We demonstrate specific binding of 3-phosphoglycerate (3PGA) and 3-phosphoglyceraldehyde (3PGAL) from sugar mixtures by inactive mutant of yeast enzymes phosphoglycerate mutase and enolase. The reversibility in binding with respect to pH and EDTA has also been shown. No chemical conversion of incubated sugars or sugar intermediate metabolites were found by the inactive enzymatic proteins. The dissociation constants for sugar metabolites are in the micromolar range, both proteins showed lower dissociation constant (Kd) for 3-phosphoglycerate (655–796 μM) compared to 3-phosphoglyceraldehyde (822–966 μM) indicating higher affinity for 3PGA. The proteins did not show binding to glucose, sucrose or fructose within the sensitivity limits of detection. Phosphoglycerate mutase showed slightly lower stability on repeated use than enolase mutants.

Conclusions

The sugar and their intermediate metabolite binders may have a useful role in RuBP regeneration reactors.
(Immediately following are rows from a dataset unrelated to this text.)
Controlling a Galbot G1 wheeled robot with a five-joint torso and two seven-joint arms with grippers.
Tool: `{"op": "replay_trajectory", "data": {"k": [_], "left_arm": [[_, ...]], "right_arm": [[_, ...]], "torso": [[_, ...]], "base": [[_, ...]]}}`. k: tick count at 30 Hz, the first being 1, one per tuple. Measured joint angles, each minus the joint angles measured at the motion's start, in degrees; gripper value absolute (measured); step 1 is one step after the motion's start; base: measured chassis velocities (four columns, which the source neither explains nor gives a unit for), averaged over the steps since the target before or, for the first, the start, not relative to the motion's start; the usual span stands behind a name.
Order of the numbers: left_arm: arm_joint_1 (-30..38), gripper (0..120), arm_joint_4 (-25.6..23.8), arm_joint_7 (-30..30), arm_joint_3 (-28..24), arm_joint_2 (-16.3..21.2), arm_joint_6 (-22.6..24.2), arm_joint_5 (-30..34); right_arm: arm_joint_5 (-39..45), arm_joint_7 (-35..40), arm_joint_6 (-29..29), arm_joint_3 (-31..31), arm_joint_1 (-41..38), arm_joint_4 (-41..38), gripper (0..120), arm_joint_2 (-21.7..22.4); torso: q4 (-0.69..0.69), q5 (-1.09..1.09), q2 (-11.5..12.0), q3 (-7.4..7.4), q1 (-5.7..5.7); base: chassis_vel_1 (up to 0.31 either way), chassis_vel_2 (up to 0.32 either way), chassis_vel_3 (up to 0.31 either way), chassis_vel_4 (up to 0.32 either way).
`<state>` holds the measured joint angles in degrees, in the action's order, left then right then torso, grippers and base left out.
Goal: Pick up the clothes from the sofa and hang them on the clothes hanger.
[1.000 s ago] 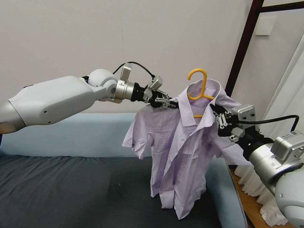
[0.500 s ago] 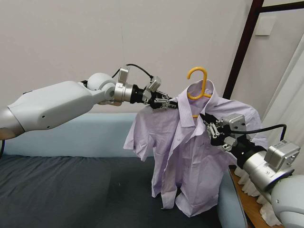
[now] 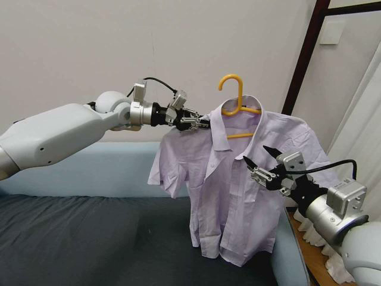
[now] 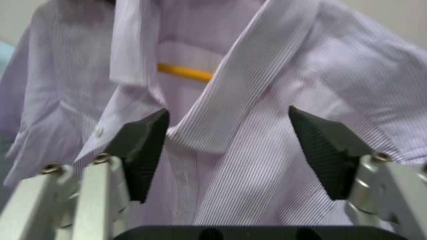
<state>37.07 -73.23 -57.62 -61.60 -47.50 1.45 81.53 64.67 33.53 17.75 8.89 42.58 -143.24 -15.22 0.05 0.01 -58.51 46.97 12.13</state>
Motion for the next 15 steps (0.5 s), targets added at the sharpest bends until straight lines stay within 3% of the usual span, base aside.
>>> {"op": "replay_trajectory", "data": {"k": [3, 4, 5, 7, 13, 15], "left_arm": [[0.1, 7, 0.4, -1.1, 0.3, 0.6, -0.1, 0.0], [0.1, 7, 0.6, -2.1, 0.4, 0.9, -0.2, -0.3], [0.1, 7, 0.6, -2.1, 0.4, 0.9, -0.2, -0.3], [-0.2, 7, 0.7, -3.3, 0.7, 1.2, -0.2, -0.8], [-2.3, 7, 0.6, -6.0, 2.7, 1.1, -0.2, -3.1], [-2.6, 7, 0.6, -6.5, 3.0, 1.0, -0.2, -3.6]], "right_arm": [[4.4, -2.7, -1.4, 4.4, -0.1, 0.0, 84, 1.0], [10.0, -7.9, -2.7, 9.7, -0.4, 0.1, 91, 2.9], [10.0, -7.9, -2.7, 9.7, -0.4, 0.1, 91, 2.9], [15.3, -17.5, -4.0, 14.3, -1.1, 2.3, 98, 6.4], [16.8, -37.5, -4.2, 16.5, -2.7, 11.0, 100, 12.2], [16.1, -39.4, -3.7, 16.5, -2.8, 12.2, 100, 12.8]], "torso": [[0.01, 0.00, 0.0, 0.00, 0.00], [0.02, 0.00, 0.0, 0.00, 0.00], [0.02, 0.00, 0.0, 0.00, 0.00], [0.02, 0.02, 0.0, -0.01, 0.00], [0.02, 0.00, 0.0, 0.00, 0.00], [0.02, -0.01, 0.0, 0.00, 0.00]], "base": [[0.000, 0.000, 0.000, 0.000], [0.000, 0.000, 0.000, 0.000], [0.000, 0.000, 0.000, 0.000], [0.000, 0.000, 0.000, 0.000], [0.000, 0.000, 0.000, 0.000], [0.000, 0.000, 0.000, 0.000]]}}
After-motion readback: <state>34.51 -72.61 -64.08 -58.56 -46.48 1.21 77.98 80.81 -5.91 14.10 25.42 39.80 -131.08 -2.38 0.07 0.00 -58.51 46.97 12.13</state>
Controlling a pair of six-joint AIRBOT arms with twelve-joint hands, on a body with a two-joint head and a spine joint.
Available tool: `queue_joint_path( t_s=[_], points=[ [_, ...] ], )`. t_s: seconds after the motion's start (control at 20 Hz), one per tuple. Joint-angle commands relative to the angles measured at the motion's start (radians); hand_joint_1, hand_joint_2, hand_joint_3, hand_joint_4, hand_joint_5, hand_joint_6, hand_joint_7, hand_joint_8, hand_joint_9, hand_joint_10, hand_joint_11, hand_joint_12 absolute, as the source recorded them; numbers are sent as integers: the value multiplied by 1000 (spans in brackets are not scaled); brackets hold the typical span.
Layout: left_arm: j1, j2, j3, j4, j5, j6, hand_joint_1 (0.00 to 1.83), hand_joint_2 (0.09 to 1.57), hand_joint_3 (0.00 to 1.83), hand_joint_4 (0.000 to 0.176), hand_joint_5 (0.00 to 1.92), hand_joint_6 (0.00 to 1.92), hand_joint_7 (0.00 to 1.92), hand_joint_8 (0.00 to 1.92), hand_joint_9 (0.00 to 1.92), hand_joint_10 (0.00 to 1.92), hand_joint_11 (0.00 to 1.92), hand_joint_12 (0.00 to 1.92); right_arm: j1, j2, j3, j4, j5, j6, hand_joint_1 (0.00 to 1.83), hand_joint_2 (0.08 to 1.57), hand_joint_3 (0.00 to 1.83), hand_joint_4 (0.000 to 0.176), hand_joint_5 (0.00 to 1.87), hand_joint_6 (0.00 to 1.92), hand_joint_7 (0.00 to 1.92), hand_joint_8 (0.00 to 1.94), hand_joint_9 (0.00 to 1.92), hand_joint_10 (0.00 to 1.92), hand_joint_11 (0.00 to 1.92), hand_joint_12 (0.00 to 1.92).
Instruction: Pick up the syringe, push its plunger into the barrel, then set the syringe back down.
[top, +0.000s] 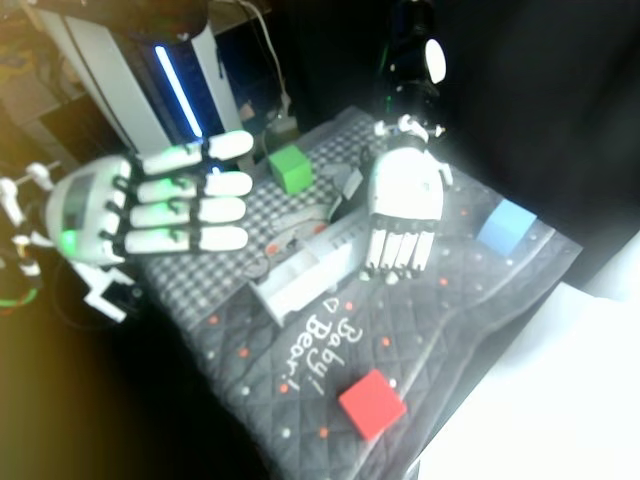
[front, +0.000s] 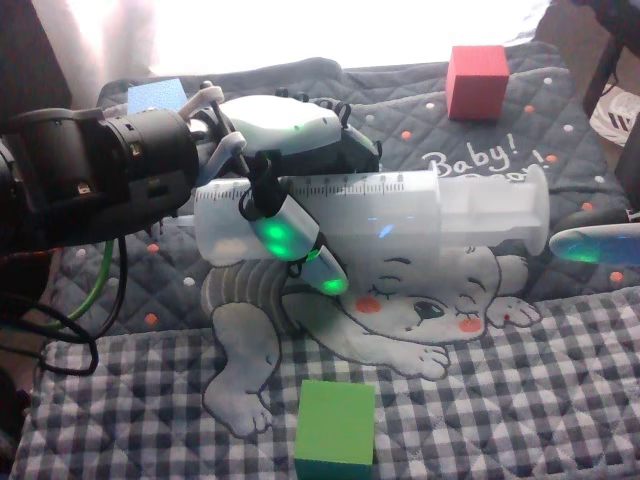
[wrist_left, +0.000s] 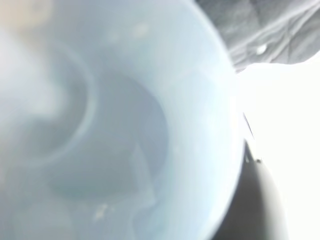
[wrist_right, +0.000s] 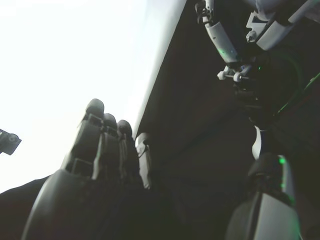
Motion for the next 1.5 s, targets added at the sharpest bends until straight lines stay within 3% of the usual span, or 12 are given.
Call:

The reversibility of binding with respect to changes in physicochemical factors and stability when subjected to repeated changes in these conditions are expected to make the mutant proteins candidates for in-situ removal of sugar intermediate metabolites for forward driving of specific reactions in enzyme-complex reactors.

Background

One of the potential use of sugar and sugar intermediate binding proteins and binders of intermediate sugar metabolites derived from microbes is in new and expanding area of environmental biotechnology particularly in carbon dioxide fixation bioprocess reactors [1, 2]. Accelerated consumption of fossil fuels and other anthropogenic activities have resulted in increased atmospheric levels of the greenhouse gas carbon dioxide (CO2). Sustained increase of atmospheric CO2 has already initiated a chain of events with unintended ecological consequences [37]. The reduction in atmospheric carbon dioxide level is highly desirable lest it will have a catastrophic impact upon both the environment and the economy on a global scale [57].

Biotechnological process with recombinant catalytic proteins offer contained handling of carbon dioxide and could be one method of abatement of carbon dioxide pollution [8, 9]. Recent advances in biotechnological methods makes possible efficient capture [10] and fixation of CO2 at emission source/site into concatenated carbon compounds [9, 11]. Such a process starts with initial capture of the carbon dioxide solublized as carbonic acid or bicarbonate [10]. After adjustment of pH using controllers and pH-stat the solution is fed to immobilized Rubisco reactors [12] where acceptor D-Ribulose-1,5-bisphosphate (RuBP) after CO2 fixation is converted into 3-phosphoglycerate [8, 9]. We have invented a novel scheme which proceeds with no loss of CO2 (unlike cellular biochemical systems) in 11 steps in a series of bioreactors [13].

For starting up the process, however, a different scheme was used to generate RuBP from D-glucose rather than from 3-PGA [14]. The linear combination of reactors in the 11 step RuBP regeneration process requires large volume and weight and are unsuitable for use in mobile CO2 emitters leaving only the stationary source of emission to be controlled using this technology [8, 9]. These problems are circumvented in a new scheme where enzyme-complex reactors instead of linear combination of purified single enzyme reactors were proposed [1, 2]. In this scheme, the catalytic enzymes have been used as functionally interacting complexes/interactomes.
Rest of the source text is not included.